> Assignment: Look below for the lines from the one with "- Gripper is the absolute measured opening" to the one with "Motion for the", and copy exactly those lines, both ends included.

> The data:

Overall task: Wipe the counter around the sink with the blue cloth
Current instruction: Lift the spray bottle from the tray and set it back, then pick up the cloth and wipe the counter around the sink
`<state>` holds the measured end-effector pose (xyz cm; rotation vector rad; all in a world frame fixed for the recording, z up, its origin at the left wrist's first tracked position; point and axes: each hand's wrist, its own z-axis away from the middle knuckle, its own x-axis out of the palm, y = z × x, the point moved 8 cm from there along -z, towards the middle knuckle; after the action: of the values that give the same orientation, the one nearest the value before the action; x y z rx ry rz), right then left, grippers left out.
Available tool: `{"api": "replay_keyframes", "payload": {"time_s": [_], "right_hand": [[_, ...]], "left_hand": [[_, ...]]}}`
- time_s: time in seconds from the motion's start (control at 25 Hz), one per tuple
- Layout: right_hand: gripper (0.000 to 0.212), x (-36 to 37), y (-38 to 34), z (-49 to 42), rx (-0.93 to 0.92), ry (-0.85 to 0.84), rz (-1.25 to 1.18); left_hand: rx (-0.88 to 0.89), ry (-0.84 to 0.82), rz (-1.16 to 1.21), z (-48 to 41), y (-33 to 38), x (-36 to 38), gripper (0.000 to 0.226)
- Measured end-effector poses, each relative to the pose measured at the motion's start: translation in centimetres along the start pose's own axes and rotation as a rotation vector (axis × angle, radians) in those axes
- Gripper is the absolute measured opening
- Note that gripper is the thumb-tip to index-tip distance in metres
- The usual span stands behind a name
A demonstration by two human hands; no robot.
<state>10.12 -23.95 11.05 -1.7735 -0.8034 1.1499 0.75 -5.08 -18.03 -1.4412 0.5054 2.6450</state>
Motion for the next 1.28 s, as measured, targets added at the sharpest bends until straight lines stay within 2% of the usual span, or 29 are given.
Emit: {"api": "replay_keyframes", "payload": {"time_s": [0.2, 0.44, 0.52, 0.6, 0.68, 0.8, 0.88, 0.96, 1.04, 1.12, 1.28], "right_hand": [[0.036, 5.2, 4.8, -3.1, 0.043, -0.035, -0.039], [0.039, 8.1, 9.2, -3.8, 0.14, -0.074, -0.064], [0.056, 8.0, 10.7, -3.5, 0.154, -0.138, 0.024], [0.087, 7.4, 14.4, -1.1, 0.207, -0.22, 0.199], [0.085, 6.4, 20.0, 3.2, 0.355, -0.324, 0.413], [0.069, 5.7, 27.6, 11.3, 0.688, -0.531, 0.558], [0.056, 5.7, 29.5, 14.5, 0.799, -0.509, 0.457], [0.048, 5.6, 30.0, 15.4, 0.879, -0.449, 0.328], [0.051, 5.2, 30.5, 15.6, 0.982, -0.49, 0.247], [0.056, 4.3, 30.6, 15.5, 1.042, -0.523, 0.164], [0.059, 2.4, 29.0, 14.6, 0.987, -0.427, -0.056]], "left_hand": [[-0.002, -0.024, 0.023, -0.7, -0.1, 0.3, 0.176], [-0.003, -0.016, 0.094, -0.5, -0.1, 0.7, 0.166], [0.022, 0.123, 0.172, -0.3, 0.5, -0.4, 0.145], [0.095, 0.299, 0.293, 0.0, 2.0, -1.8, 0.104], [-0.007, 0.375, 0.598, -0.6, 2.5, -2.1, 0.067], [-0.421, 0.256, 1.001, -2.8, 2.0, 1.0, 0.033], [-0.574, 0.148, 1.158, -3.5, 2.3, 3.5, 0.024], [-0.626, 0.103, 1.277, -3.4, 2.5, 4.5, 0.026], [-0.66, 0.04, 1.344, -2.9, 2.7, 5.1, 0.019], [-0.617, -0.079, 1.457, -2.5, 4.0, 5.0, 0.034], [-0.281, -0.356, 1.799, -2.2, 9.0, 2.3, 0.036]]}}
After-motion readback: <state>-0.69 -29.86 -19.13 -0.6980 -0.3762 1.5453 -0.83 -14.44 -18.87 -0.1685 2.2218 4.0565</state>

> Written solution:
- Gripper is the absolute measured opening
- Note that gripper is the thumb-tip to index-tip distance in metres
- The usual span stands behind a name
A demonstration by two human hands; no robot.
<state>10.12 -23.95 11.05 -1.7735 -0.8034 1.1499 0.75 -5.08 -18.03 -1.4412 0.5054 2.6450</state>
Motion for the next 1.28 s, as measured, targets added at the sharpest bends until straight lines stay within 2% of the usual span, or 29 are given.

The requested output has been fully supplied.